El Gobierno Federal ha decidido avanzar con firmeza en su propuesta de reforma electoral, incluso si esto implica hacerlo sin el respaldo total del Partido del Trabajo y el Partido Verde. Durante su reciente comparecencia matutina, la presidenta Claudia Sheinbaum confirmó que la iniciativa será enviada al Congreso de la Unión tras una breve pausa en su entrega, enfatizando que los principios que sostienen el proyecto no están sujetos a negociación. La mandataria fue clara al señalar que no aceptará modificaciones que alteren la esencia de lo que considera un compromiso con la ciudadanía, instando a sus aliados a aceptar el documento bajo los valores de austeridad y representatividad que su administración ha defendido.
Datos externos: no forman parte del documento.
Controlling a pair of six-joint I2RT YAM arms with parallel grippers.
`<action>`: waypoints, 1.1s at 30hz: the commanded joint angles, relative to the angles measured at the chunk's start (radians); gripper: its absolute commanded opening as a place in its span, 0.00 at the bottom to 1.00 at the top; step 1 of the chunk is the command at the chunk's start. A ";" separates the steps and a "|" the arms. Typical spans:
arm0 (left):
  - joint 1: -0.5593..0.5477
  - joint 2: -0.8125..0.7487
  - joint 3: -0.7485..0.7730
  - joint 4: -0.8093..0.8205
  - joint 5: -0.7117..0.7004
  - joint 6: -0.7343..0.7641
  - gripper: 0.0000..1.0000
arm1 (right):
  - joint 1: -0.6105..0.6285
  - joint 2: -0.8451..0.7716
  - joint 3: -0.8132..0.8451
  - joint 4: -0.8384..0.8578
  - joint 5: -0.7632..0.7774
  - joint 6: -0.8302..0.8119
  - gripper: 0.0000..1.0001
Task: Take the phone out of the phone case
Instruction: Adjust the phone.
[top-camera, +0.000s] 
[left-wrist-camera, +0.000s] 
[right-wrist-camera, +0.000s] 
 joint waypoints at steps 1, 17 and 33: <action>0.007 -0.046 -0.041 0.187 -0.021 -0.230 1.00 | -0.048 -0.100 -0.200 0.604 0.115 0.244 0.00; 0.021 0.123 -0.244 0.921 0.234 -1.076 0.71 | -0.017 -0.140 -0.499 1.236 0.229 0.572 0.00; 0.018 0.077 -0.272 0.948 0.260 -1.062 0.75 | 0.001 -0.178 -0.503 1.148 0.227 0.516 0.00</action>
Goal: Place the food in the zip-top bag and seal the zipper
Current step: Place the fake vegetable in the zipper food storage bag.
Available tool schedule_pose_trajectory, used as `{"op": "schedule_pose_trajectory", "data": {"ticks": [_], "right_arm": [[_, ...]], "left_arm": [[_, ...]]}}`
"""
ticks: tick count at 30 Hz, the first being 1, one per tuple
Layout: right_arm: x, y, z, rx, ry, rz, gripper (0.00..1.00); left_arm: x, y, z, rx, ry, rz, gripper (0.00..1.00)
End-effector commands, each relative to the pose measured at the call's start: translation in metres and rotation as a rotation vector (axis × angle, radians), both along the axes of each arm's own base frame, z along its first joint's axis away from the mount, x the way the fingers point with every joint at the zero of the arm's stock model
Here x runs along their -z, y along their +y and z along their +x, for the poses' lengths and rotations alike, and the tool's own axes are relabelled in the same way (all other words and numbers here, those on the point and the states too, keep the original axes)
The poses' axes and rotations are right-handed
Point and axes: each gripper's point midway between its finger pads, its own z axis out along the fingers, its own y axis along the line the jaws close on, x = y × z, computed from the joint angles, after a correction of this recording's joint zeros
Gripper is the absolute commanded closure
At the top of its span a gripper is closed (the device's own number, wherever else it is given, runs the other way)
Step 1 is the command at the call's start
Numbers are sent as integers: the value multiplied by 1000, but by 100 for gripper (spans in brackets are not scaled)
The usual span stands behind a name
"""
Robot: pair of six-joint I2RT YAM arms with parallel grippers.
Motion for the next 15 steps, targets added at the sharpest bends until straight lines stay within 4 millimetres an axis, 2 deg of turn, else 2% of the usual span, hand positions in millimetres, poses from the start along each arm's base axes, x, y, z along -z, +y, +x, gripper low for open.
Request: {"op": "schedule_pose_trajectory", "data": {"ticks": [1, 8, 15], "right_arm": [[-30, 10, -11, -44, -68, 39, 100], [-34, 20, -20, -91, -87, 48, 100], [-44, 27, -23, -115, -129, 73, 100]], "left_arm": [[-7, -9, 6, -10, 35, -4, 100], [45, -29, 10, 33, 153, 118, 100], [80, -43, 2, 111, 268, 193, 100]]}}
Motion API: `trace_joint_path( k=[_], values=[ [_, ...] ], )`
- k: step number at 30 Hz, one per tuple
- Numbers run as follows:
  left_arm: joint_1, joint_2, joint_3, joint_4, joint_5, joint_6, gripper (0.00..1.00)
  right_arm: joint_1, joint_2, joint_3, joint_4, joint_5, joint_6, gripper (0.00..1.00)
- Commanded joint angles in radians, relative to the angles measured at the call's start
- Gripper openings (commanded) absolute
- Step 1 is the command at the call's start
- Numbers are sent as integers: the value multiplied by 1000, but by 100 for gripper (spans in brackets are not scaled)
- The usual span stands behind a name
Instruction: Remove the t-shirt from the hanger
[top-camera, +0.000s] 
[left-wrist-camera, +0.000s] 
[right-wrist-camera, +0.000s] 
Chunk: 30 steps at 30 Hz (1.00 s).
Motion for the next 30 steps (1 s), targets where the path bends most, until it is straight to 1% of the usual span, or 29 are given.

Entre los puntos más polémicos y novedosos de la iniciativa destaca la facultad que se le otorgaría al Instituto Nacional Electoral para intervenir en redes sociales y eliminar noticias falsas de forma inmediata durante los periodos de campaña. Además, la reforma busca transformar profundamente la estructura de los Congresos locales y el financiamiento de los partidos, proponiendo una reducción drástica en el costo de los procesos electorales. Un cambio estructural clave es la modificación de la representación proporcional; Sheinbaum sostiene que cualquier persona que aspire a un cargo de elección popular debe buscar el voto directamente en el territorio, eliminando la comodidad de las listas partidarias que garantizan escaños sin necesidad de campaña.
A pesar de que el PRI y otros sectores han cuestionado el proyecto, la jefa del Ejecutivo rechazó las acusaciones de quienes afirman que busca instaurar un partido de Estado, asegurando que la propuesta respeta la pluralidad política del país. Aunque el PT y el PVEM solicitaron tiempo adicional para analizar el contenido, la decisión de la presidencia es inamovible: la iniciativa se presentará independientemente del acuerdo previo con sus socios de coalición. Con esto, la responsabilidad de su ratificación recaerá directamente en el Poder Legislativo, donde se definirá si el modelo de fiscalización y representación popular de México experimenta una de sus transformaciones más radicales en décadas.